» **Work order**: Write the listing out again exactly as it stands, with no images.

Top of Data block

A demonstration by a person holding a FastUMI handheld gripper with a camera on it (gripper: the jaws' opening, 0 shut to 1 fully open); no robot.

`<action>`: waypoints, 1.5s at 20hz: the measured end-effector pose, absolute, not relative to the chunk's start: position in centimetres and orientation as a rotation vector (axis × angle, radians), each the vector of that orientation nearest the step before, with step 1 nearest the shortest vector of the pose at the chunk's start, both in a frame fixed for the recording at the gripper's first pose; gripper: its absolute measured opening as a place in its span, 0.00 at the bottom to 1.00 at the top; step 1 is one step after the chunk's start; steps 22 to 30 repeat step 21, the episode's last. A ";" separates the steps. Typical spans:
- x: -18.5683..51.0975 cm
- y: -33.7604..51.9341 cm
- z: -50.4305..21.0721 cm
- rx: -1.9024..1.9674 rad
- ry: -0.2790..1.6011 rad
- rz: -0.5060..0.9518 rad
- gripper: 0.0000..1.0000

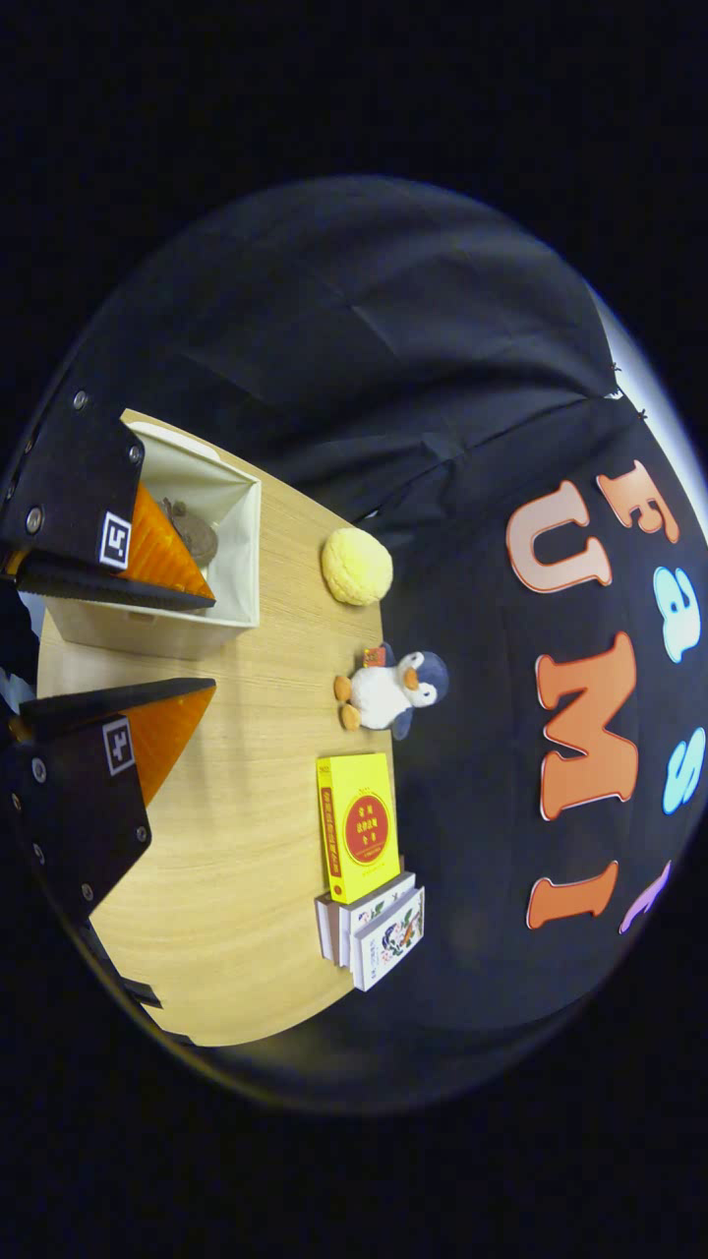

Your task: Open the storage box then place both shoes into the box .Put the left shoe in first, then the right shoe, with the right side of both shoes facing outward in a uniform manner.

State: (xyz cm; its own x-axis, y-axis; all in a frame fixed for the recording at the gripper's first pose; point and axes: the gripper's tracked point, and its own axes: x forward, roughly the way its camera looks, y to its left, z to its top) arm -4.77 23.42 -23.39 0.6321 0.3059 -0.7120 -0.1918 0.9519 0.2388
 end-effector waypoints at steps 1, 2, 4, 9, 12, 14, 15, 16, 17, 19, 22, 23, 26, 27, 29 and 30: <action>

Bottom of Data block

» **Task response**:
A demonstration by a person holding a FastUMI handheld gripper with a camera on it (gripper: the jaws' opening, 0 shut to 1 fully open); no robot.

`<action>`: waypoints, 1.5s at 20hz: the measured end-effector pose, absolute, not relative to the chunk's start: position in centimetres and orientation as a rotation vector (axis × angle, radians), each the vector of that orientation nearest the step before, with step 1 nearest the shortest vector of the pose at the chunk's start, both in a frame fixed for the recording at the gripper's first pose; gripper: its absolute measured opening as a place in its span, 0.00 at the bottom to 1.00 at the top; step 1 is one step after the chunk's start; steps 22 to 30 repeat step 21, the episode's last. A ";" separates the steps. Typical spans:
- x: -18.5683..51.0975 cm
- y: -33.7604..51.9341 cm
- z: -50.4305..21.0721 cm
- rx: -1.9024..1.9674 rad
- ry: -0.2790..1.6011 rad
- rz: -0.5060..0.9518 rad
- gripper: 0.0000..1.0000


Your task: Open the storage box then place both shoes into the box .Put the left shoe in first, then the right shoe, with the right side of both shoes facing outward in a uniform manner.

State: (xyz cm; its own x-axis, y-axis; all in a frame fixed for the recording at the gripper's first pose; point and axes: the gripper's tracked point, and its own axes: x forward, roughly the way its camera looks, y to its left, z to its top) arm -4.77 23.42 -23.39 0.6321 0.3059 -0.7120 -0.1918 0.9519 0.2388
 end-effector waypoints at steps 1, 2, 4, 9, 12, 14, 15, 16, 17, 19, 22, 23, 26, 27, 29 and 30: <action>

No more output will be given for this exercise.